> **How to complete this task**
Lines before the one containing "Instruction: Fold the" are not wanted; restate the rest below word for word, through the last line, but drop any pictures.
────────────────────
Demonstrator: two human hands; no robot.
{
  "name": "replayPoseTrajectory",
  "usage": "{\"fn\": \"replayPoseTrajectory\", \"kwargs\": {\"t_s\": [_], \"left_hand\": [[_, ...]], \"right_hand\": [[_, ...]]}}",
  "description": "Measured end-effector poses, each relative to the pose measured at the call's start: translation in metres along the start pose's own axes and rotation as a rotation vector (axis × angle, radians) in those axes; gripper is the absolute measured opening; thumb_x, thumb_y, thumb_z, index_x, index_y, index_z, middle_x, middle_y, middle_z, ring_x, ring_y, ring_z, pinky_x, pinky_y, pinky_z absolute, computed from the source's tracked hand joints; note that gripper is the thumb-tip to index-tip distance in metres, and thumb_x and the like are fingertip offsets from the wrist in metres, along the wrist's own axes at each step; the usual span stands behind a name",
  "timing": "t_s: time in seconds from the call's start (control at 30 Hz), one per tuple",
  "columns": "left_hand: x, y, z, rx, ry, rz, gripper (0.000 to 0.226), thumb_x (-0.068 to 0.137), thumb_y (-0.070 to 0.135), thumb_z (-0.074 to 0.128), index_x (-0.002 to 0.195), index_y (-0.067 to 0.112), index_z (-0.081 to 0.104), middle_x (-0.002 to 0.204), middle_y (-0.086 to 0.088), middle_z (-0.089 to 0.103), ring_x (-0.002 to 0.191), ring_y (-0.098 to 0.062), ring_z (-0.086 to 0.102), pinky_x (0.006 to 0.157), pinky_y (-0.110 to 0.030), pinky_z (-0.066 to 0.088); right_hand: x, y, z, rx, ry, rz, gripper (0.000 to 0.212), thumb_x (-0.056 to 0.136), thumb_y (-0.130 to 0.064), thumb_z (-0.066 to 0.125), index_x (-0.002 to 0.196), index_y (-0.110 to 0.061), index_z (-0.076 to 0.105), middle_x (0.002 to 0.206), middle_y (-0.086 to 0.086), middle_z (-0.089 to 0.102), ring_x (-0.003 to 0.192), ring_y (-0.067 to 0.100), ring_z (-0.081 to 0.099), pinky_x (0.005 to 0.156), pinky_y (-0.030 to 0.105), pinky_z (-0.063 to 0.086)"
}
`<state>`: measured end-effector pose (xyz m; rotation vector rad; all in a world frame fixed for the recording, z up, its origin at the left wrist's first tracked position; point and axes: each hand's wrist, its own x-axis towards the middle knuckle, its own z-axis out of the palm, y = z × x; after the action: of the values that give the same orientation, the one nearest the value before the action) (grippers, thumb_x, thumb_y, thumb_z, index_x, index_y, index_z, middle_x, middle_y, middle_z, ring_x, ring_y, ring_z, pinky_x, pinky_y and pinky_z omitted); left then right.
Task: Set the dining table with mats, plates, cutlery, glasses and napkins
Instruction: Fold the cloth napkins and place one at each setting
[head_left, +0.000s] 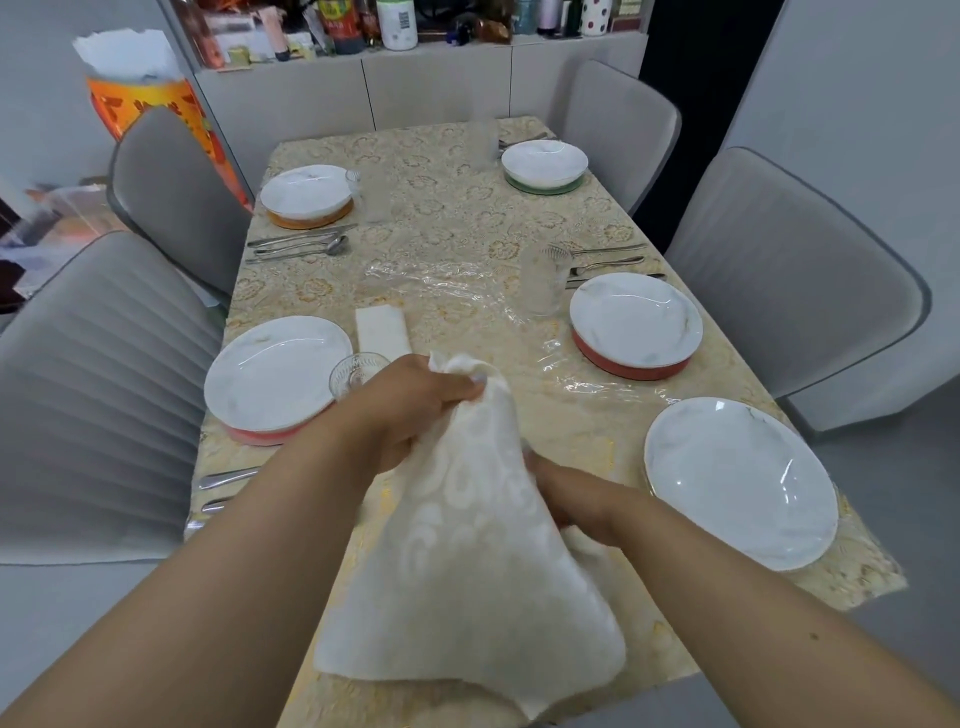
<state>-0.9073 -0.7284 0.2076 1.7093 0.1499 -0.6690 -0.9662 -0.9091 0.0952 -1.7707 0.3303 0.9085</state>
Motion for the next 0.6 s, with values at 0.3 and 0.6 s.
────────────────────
> **Problem solution**
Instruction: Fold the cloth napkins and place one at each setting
[head_left, +0.000s] 
<state>-0.9073 -0.7284 0.2076 1.7093 0.1499 -0.6690 -0.9662 -0.9091 0.0952 -1.7707 0.3303 0.9085</state>
Motion for the next 0.6 s, with values at 0.3 and 0.6 s.

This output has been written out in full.